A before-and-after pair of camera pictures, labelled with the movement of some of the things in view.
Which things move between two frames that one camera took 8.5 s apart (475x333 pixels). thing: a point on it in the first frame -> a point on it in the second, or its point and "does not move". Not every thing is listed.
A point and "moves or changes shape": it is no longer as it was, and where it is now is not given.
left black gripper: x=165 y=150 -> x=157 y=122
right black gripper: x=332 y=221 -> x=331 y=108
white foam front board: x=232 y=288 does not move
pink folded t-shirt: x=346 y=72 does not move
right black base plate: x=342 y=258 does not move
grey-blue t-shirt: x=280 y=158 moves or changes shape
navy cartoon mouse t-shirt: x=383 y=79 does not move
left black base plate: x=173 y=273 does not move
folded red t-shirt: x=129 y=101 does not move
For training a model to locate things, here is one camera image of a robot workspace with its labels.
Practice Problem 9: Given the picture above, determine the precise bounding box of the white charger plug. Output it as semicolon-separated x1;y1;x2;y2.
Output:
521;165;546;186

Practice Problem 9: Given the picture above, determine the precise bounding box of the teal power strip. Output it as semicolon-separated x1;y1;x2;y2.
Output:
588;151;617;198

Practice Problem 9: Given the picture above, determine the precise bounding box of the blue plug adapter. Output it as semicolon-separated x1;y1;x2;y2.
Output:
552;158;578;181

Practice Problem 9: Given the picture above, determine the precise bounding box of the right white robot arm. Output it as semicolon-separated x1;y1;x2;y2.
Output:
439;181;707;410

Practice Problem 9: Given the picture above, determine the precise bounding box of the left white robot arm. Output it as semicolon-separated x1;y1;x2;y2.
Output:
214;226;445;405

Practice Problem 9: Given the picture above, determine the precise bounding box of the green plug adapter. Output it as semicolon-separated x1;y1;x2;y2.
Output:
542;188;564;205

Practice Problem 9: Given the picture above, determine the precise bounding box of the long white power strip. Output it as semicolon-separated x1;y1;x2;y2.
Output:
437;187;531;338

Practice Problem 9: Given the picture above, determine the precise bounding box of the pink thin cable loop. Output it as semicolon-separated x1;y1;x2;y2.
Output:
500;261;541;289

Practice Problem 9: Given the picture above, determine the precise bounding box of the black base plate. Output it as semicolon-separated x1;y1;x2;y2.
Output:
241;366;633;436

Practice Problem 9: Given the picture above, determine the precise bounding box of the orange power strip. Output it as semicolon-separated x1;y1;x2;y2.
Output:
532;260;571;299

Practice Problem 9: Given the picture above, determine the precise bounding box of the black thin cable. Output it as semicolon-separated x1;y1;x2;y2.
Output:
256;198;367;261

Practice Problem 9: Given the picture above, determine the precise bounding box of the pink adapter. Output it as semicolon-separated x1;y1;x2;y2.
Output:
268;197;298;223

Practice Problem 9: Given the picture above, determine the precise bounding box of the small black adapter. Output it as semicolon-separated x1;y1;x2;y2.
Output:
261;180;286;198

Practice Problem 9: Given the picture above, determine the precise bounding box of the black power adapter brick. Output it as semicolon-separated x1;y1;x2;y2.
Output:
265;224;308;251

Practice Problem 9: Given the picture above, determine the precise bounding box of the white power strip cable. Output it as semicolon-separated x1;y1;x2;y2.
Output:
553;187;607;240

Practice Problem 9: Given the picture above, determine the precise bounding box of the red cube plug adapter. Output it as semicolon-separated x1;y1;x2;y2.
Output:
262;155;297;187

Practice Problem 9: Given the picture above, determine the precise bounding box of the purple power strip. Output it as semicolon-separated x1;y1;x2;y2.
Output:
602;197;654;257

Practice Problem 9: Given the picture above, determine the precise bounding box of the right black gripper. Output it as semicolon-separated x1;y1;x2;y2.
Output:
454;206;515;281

________

When a line above includes the word "camera", please list that line.

_Written solution_
A before-and-after pair of camera pictures, labelled with the movement of some of the things in view.
Which things move between two frames that one camera took 8.5 s apart (475x333 pixels). thing: a point on it in the first frame -> a point on it in the second, or its point and "does not move". Not every thing is listed.
For training a model to locate things, here is one camera image of a robot workspace with its labels.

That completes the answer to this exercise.